Through the phases of trying to understand food as a way to connect with and support both the natural world and my own body, I honestly lost myself for a while. I got angry at the world, resentful toward others, frustrated with myself. I didn’t feel good, and I wasn’t thinking clearly.
But I’m persistent—I don’t really give up.
My goal has always been to remember and honor my two homes: the earth, and my own body. And no matter what I was doing at the time, I always felt I was walking that path. That intention—my sankalpa, my vow, my heart’s deepest desire—is what has led me down this winding, criss-crossing, up-and-down path that is (and always has been) yoga.
Whether I knew it at the time or not, the day I raised my hand was the first day I practiced yoga.
It was the first time in my conscious life that I paused, noticed, and became aware that within me was the power to move beyond the ego—beyond the senses and temporary pleasures—and choose alignment instead.
Far from perfect, with many mistakes made and many more to come, I have still been walking this path of yoga—of trying to feel whole, aligned, and connected with the source of spirit I feel within me. For me, that source is the natural world—the universe itself.

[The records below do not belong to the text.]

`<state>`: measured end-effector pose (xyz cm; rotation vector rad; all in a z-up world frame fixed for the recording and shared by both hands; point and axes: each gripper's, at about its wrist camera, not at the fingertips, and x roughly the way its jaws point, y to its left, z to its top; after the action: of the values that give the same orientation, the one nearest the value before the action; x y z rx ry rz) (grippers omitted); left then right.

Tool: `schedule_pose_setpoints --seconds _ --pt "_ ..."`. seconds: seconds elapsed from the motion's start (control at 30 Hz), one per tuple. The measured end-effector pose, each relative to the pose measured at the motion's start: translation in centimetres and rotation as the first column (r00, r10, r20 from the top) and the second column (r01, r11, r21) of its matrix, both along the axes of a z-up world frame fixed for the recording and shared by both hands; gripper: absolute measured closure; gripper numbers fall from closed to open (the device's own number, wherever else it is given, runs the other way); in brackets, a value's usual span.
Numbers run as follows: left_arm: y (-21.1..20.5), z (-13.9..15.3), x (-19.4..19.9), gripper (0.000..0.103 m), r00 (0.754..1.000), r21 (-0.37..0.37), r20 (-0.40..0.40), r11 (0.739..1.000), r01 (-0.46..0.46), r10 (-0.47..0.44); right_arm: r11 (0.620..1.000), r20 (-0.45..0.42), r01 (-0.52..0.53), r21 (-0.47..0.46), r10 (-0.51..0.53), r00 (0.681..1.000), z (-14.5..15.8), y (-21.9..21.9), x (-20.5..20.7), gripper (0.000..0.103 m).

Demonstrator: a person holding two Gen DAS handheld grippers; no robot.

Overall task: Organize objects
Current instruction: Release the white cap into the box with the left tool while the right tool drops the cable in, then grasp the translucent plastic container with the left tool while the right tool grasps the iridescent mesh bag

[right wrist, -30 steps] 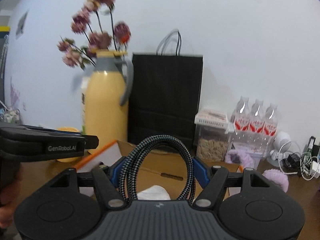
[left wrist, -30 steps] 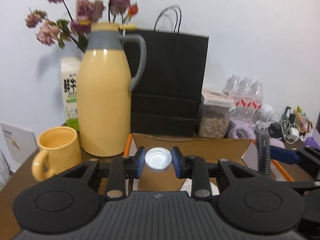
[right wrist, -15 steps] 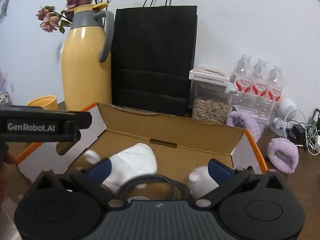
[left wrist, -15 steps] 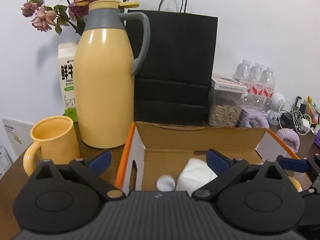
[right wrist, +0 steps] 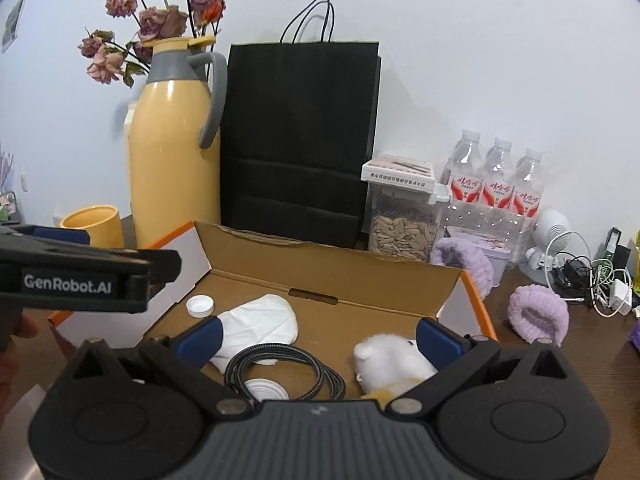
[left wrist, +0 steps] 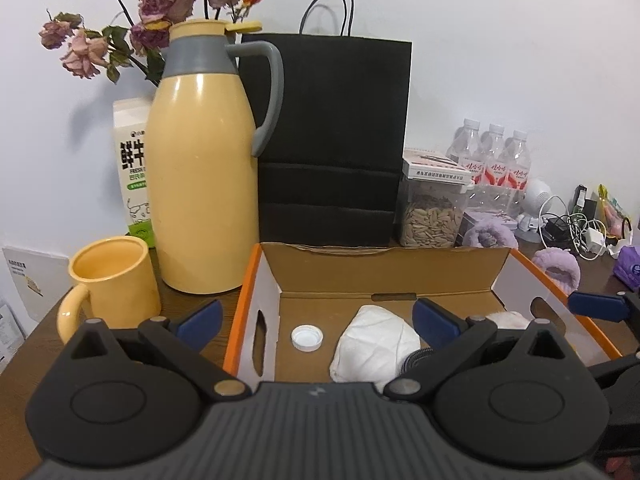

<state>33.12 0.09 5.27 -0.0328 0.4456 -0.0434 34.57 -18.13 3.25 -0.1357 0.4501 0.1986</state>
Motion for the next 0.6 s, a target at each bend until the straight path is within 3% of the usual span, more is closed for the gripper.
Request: schedule_pose_setpoints --seconds 0.3,0.43,0.6 --pt "0.7 0.4 -4.3 0.0 0.997 -0.001 0.071 1.0 0.022 -0.021 1.0 0.041 0.001 0.015 -0.001 0.999 0.4 -1.7 -4.9 0.0" --pt "0.5 0.3 -6.7 0.0 0.994 0.031 0.107 0.999 0.018 -0.021 1.0 0.053 0.003 0.023 -0.004 0.999 -0.2 -2.2 -7.2 0.0" --pt "0.0 -0.6 -9.3 0.0 0.995 0.068 0.097 0.997 0.021 -0.028 0.999 0.053 0.002 0.033 -0.004 0.999 -1.1 -2.8 -9.8 0.0"
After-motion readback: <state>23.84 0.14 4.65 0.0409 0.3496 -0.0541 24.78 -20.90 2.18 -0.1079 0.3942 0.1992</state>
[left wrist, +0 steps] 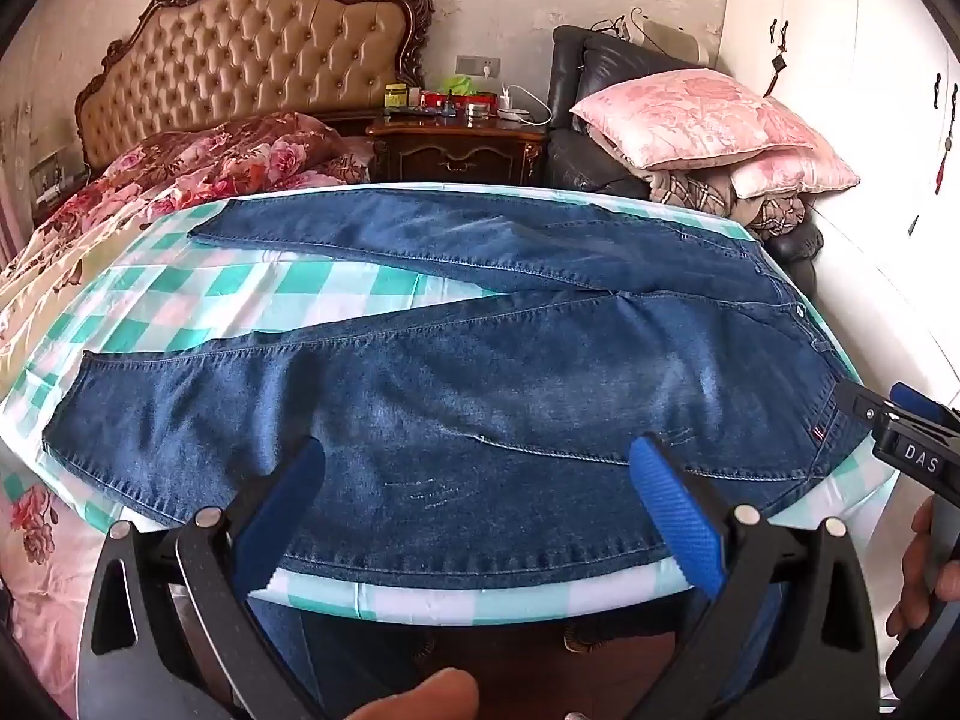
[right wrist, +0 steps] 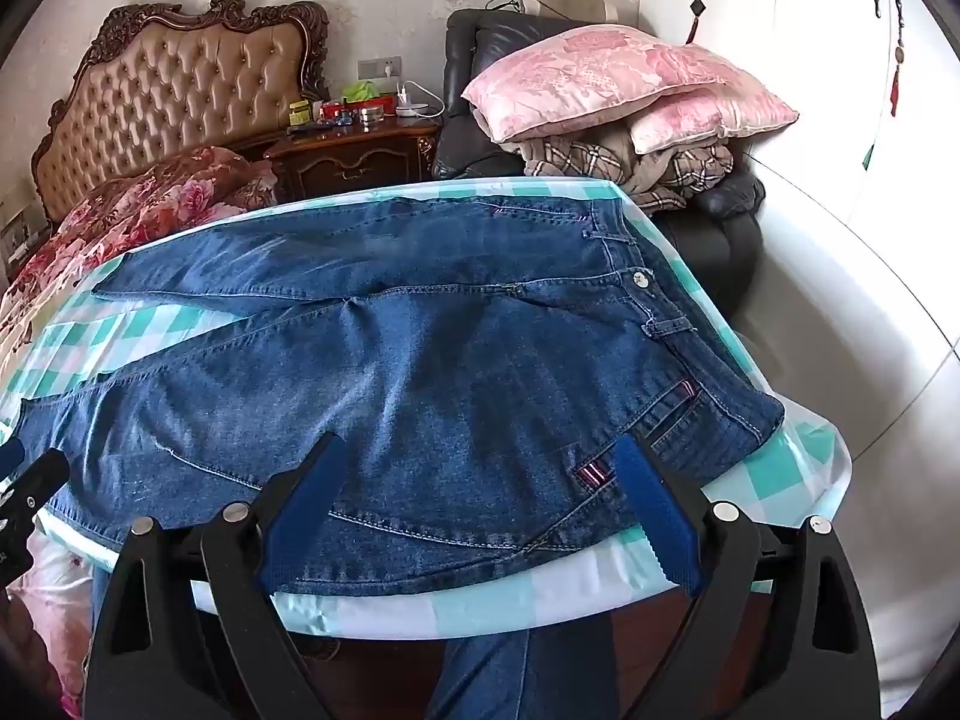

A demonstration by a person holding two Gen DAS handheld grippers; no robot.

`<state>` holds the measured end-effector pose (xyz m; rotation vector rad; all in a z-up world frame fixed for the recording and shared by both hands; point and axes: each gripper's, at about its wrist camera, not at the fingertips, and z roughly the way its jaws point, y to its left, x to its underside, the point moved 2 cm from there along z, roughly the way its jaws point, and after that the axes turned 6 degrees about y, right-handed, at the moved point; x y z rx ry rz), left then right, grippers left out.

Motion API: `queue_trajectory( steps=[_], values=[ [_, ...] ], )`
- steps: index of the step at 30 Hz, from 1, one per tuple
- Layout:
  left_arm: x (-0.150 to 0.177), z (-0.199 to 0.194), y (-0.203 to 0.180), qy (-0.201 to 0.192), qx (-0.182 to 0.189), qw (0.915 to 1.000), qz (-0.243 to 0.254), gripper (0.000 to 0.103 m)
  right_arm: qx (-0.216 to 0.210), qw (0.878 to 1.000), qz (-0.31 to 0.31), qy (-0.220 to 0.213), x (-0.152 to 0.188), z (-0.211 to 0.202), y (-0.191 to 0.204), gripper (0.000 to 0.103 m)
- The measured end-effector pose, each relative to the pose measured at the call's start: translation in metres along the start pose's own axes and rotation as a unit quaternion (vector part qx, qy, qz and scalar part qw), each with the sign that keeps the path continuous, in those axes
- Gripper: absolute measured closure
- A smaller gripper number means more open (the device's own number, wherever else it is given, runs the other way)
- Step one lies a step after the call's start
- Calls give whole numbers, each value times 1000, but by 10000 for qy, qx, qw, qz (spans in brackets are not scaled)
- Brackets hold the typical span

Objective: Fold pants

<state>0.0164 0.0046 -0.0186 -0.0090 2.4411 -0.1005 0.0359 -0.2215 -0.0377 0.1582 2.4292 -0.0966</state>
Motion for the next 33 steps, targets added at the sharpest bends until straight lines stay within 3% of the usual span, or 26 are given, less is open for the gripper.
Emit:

Ayurveda and Yoga Asana naturally came next. Because on a journey of self-awareness, they arrive exactly when they’re meant to. They’re the ancient texts of returning to yourself.
I share all of this to explain the deeper story behind Four Moons—which has been a journey of its own. I’ve played with how I wanted to express it, what I wanted it to “be about.” The business world told me I needed a niche, so I leaned into women’s health because I knew a lot about it. But a few weeks ago, the spirit in me—the part that doesn’t care about business—spoke loud and clear:
That didn’t feel aligned.
I remembered my sankalpa—the one I didn’t choose, but that chose me the day I raised my hand. To remember my two homes: the natural world and my own body.
That is Four Moons. It always has been, and always will be, about helping people gain self-awareness so they can feel connected to themselves.
I am not here to fix you.
I am not here to solve your problems.
I’m not offering a magic pill, a diet, or a quick solution.
I am here, simply, to be a mirror.
To hold space for you as you journey your own journey.
The body is a powerful vessel. It holds more than organs, blood, lymph, and tissue—it holds memories, wounds, delights, and spirit. In Ayurveda, we call the physical structure of things Kapha dosha—that which contains.
And so it’s through the body, as Trevor Hall would say, that we access these things.
It’s not by doing a bunch of sun salutations (though of course—there’s a time and a place for those lol). It’s through stillness. Through somatic, yin, and therapeutic yoga. It’s through daily sadhanas and Ayurvedic practices that we become more and more aware of what’s pulling us away from our spirit—which is love.
Just by following this account—or maybe one day working with me—my goal is to help you remember your two homes: the earth, and your body.
That will always, always be my sankalpa for Four Moons.